* WHAT THE TASK ASKS *
Copy exactly the lines of the data below that run from the line holding "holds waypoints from" through the line holding "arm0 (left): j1", both ends included.

Top of SOURCE DATA

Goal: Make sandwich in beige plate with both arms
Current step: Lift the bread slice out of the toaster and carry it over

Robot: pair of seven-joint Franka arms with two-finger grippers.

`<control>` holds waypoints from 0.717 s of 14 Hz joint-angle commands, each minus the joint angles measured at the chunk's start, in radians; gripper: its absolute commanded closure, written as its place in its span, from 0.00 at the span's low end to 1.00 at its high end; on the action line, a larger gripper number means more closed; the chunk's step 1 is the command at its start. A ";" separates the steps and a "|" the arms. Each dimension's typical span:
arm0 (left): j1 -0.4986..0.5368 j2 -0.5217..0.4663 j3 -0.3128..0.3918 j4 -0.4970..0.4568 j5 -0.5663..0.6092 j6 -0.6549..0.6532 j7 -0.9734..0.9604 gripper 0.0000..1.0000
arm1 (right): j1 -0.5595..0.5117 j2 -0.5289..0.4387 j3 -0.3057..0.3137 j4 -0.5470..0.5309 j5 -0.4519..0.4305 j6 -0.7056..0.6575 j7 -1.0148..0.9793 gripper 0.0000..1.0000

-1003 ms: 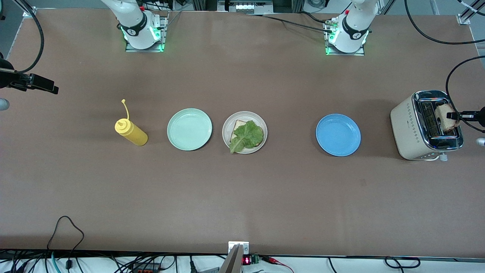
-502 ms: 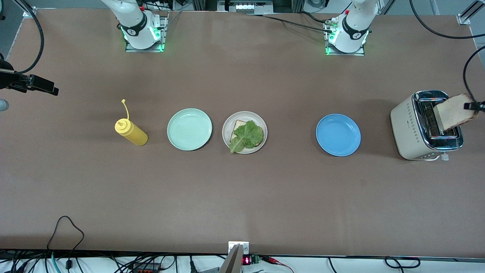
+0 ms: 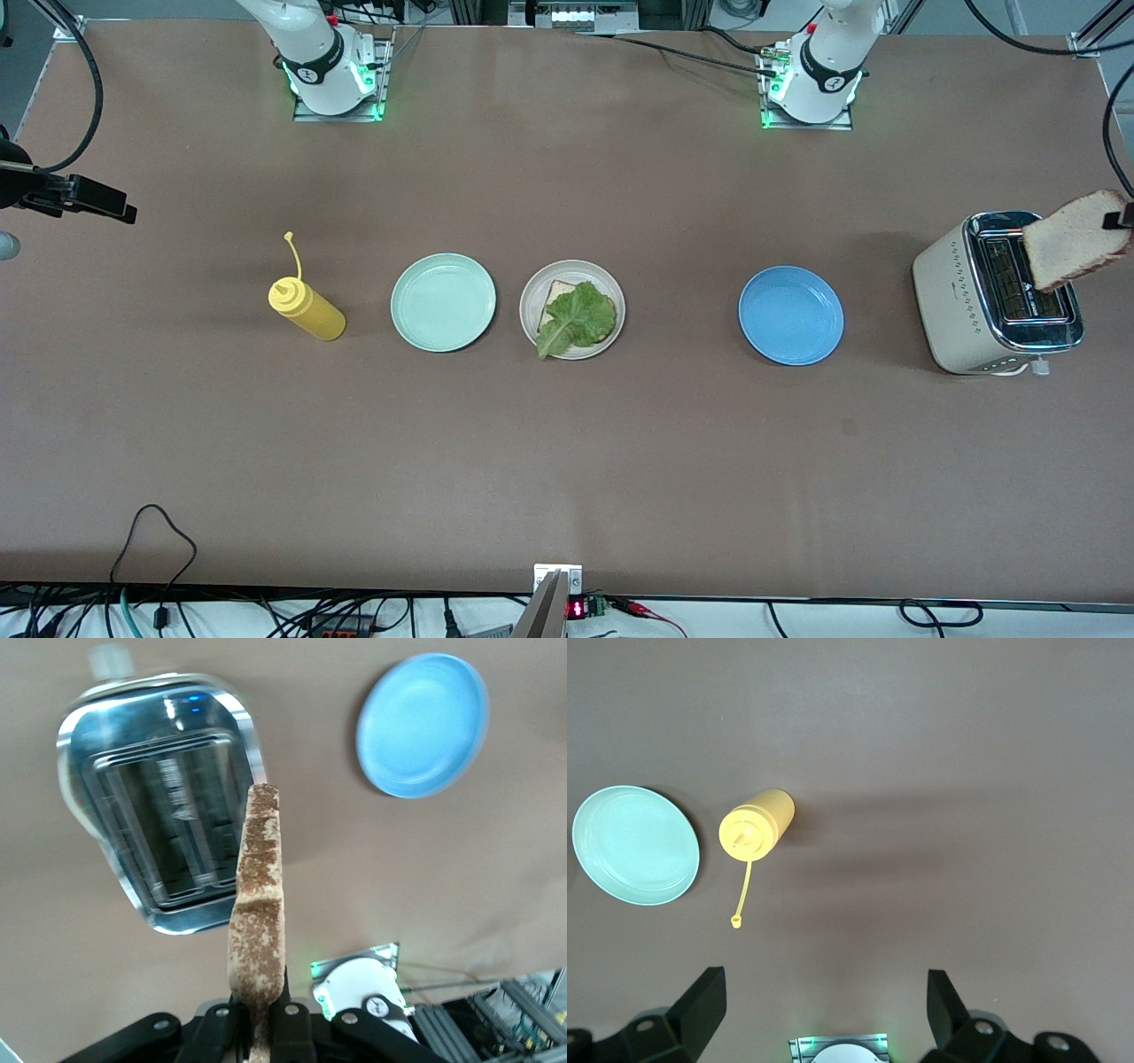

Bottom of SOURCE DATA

* EXPECTED ANSWER *
`<control>` holds waypoints from 0.717 s of 14 Hz joint-angle commands, each minus the joint angles measured at the chunk's start, in radians; gripper: its absolute commanded closure, written as its place in its span, from 0.00 at the span's low end to 1.00 at its high end; on the action line, a larger gripper number means more closed; the chunk's step 1 is the command at its start. A ";" separates the steps and a "|" the arms. Each dimension's typical span:
arm0 (left): j1 -0.4986..0.5368 j2 -0.5217..0.4663 j3 -0.3128..0.3918 j4 -0.4970..0.4568 j5 -0.5663..0.6092 j6 -0.6549..0.6532 j7 -0.9734..0.9604 gripper 0.0000..1.0000

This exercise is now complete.